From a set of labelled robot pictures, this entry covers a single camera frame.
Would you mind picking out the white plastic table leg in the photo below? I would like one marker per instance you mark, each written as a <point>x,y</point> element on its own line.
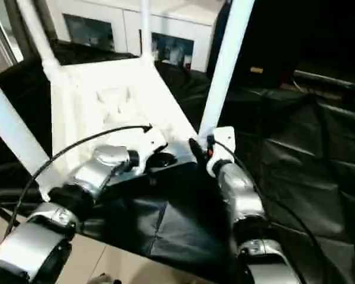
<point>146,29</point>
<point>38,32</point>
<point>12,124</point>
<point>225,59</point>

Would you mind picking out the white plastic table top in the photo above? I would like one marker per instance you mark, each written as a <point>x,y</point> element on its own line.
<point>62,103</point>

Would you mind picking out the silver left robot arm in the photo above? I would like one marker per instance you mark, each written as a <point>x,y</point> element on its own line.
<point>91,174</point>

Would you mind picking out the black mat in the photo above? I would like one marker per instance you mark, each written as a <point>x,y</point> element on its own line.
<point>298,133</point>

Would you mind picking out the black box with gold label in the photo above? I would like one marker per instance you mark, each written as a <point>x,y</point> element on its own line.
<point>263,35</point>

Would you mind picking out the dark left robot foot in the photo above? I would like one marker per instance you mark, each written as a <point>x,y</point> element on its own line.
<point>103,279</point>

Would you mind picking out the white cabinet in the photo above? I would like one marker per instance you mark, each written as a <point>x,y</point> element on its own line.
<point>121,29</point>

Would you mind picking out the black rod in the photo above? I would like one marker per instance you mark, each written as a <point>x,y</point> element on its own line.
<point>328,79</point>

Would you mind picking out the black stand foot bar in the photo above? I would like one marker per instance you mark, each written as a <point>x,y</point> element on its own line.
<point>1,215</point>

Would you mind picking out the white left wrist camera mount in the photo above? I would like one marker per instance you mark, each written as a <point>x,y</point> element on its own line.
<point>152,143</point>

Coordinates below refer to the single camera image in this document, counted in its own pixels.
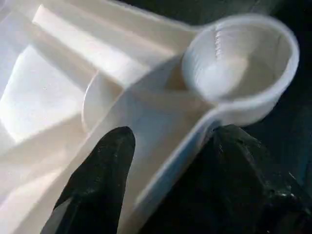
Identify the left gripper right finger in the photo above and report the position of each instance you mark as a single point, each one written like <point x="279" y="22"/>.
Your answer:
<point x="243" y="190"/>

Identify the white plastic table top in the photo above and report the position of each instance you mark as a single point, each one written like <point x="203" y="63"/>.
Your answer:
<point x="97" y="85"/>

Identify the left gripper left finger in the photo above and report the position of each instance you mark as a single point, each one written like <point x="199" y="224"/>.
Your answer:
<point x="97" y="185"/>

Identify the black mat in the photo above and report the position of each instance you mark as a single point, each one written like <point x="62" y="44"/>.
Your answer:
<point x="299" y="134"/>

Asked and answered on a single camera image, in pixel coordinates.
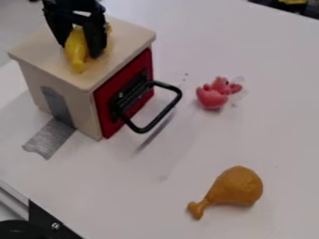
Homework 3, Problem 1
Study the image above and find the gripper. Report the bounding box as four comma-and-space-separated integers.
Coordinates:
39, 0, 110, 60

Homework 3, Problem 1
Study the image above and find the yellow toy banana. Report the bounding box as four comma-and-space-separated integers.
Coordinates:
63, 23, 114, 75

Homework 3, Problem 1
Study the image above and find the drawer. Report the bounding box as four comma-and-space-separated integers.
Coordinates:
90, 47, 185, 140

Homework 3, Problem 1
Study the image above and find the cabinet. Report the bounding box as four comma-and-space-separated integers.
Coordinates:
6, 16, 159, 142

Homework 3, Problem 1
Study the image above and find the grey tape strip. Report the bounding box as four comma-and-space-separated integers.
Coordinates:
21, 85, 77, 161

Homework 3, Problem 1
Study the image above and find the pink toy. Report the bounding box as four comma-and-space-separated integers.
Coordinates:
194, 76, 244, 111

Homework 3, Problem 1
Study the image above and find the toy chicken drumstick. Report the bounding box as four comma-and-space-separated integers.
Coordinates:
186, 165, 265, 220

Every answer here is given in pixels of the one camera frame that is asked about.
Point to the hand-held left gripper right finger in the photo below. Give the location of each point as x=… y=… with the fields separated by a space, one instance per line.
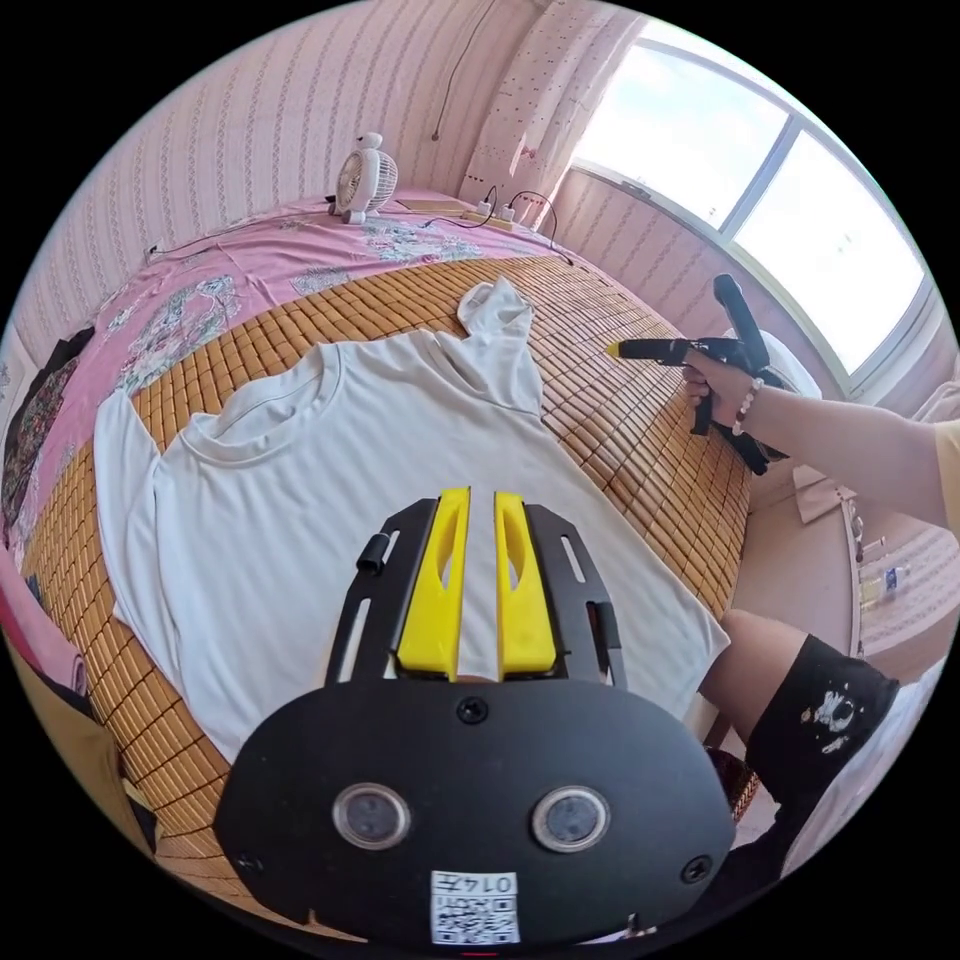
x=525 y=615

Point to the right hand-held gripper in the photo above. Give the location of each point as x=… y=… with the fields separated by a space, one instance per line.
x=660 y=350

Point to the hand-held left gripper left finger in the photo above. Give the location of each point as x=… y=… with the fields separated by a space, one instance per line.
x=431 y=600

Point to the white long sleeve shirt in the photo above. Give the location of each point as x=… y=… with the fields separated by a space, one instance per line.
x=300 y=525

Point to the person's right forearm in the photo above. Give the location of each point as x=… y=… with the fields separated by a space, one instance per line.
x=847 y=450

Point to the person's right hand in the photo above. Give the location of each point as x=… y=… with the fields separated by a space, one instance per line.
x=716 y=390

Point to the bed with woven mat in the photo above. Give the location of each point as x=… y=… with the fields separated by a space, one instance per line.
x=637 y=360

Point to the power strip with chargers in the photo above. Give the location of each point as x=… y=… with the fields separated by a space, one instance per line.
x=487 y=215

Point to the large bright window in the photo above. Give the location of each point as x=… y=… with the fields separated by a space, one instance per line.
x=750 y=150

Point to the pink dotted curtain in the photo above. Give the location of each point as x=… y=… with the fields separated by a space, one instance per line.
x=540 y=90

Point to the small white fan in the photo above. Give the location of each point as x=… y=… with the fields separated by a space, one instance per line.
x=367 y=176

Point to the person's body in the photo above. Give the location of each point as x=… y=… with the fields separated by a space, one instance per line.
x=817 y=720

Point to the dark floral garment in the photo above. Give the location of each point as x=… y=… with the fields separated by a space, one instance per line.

------------------------------------------------

REQUIRED ACTION> Could you set down verbatim the lines from the beginning of the entries above through the line containing "<point>225,59</point>", both included, leaving out the pictures?

ANSWER TO THIS EXERCISE>
From a set of labelled robot pictures, this entry covers a single camera frame.
Would you mind picking out the white plastic table leg in the photo below? I would like one marker per instance you mark, each written as a <point>x,y</point> element on its own line.
<point>146,29</point>
<point>38,32</point>
<point>12,124</point>
<point>225,59</point>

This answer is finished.